Be Cool. Follow the Rules. Stay in School, Paula Abdul (or, "Straight Up, Thou Shalt Tell Me")

The longer I live outside the United States, the funner it is to go back. And the more I keep using the word "funner," the more better my life is.

Why is it funner to return to the U.S. if I've been away for a long time? It's funner because I'm still an American, so I'm going home; but I'm also juuuuust enough of an outsider that I can see the homeland's quirks in a way that I couldn't were I to live there day in and day out. And that is a lot of fun. Weeeeeeeeeeeee.

Susu standing before, and I quote, "the best waterfall in the world," which has no name. (Larch Mountain Trail, Oregon; Jun 2016)

What struck me in particular on this visit is how much Americans love rules. For instance, we obediently observe the rule, "Thou shalt stand in line, and thou shalt not cut. Remembereth the guy who steadied the Ark? Don't cut." But if you cut, most Americans won't say anything, we just stare knives into your spleen, because saying something would be breaking the rule that says: "Thou shalt not talk to anyone thou knowest not personally, except if they operateth a cash register, and even then, sayeth only that which is necessary to complete thy purchase. Be-eth not all up in his biz."
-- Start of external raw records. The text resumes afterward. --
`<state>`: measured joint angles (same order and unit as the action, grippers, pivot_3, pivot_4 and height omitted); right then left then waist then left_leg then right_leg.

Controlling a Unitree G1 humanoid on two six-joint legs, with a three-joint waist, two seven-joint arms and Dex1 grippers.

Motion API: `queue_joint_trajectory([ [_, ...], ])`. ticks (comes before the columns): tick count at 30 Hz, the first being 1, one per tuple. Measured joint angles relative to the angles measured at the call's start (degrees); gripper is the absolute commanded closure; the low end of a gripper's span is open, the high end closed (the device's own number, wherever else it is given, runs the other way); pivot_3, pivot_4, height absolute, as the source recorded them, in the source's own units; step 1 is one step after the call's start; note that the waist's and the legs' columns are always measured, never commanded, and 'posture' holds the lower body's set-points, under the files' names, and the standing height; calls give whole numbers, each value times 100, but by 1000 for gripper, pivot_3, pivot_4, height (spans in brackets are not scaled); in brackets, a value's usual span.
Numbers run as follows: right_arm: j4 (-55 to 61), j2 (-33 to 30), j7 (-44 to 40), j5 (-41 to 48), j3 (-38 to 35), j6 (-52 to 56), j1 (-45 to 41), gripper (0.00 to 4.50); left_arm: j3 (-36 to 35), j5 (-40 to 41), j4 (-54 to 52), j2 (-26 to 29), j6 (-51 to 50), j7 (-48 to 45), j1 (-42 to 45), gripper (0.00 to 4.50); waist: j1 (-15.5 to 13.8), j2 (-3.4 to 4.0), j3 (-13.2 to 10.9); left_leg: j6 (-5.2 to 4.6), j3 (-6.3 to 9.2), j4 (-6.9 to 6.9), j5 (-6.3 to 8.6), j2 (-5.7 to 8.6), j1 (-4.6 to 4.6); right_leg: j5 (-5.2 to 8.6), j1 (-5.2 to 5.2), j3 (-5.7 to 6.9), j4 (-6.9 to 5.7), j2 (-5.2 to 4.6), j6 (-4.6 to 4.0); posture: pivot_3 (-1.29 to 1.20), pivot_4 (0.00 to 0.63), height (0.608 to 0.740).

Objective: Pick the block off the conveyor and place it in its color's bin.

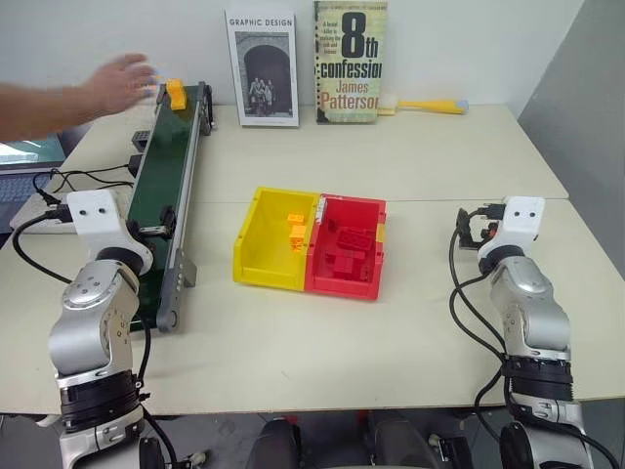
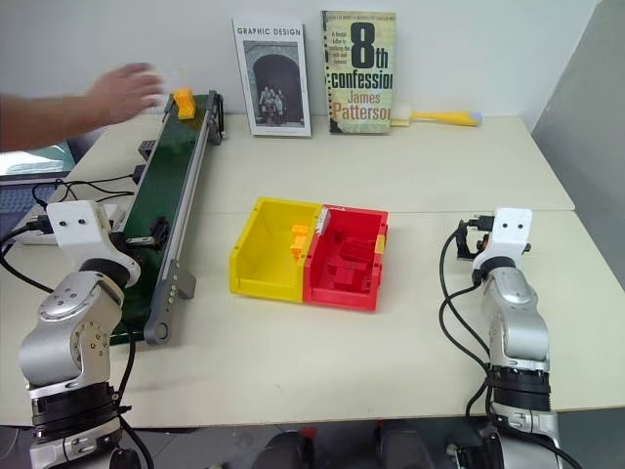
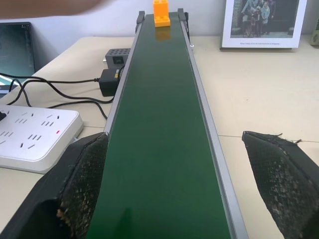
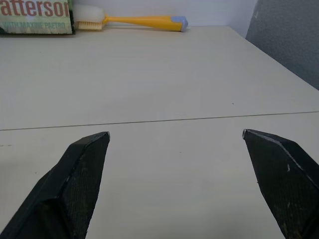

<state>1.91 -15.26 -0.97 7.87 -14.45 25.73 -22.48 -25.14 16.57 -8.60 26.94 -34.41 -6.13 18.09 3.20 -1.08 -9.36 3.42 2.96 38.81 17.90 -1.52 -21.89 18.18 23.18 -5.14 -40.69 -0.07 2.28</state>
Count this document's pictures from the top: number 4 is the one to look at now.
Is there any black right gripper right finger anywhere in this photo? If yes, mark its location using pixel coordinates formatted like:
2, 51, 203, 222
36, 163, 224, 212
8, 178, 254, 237
242, 128, 319, 239

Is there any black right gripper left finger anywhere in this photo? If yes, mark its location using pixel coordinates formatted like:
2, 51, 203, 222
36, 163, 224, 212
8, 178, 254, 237
0, 131, 111, 239

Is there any paperback book with red lettering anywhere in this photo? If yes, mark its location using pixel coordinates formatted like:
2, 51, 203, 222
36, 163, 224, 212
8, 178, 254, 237
0, 0, 77, 35

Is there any yellow handled scrub brush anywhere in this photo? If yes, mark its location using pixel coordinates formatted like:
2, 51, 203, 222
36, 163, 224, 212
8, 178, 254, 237
73, 4, 189, 33
Case in point: I took two flights to return home to El Salvador. The first flight was domestic -- one U.S. city to another. Most, if not all, passengers were acculturated Americans. The call went out for Zone 1 to board, and passengers with "Zone 1" printed on their boarding passes obediently lined up single file; everybody else gave them wide berth so as to not to violate the rule: "Thou shalt give each person proper personal space; preferably, one or more time zones shall separate thee from thy neighbor -- don't getteth Me wrong, thou shalt love thy neighbor, just, thou knowest, tryeth to standeth not in the same time zone as he." And so on with each boarding zone.

Everybody is being funny. EVERYBODY. Except the dog just couldn't figure it out. (Gresham, Oregon; July 2016)

Conversely, my second flight was from an American city directly to El Salvador. Ninety percent of passengers were Salvadoran. As soon as somebody said the word "board" into the speaker phone, we all just mobbed the gate, like the gate was a pupusa and we hadn't had any pupusas yet today. The poor fools who queued up had Salvadoran grandmas in wheelchairs roll over their hapless toes as the grandmas beelined for the gate. Salvadorans appear, in general, to just not be quite as into the queuing rule as we Americans are.

Weeeeeeee, oh man, reading that blog post was fun. But I have just, as of this moment, decided I no longer feel like typing. I hereby dub this blog post Part One, and I will write more later, when I feel like it, and I will dub it Part Two, or perhaps I will dub it Clarence. It's tough to tell how I'll feel later on. Sorry I didn't actually work Paula Abdul into the post. What can I say. You got caught in a hit and run. I am a cold-hearted snake.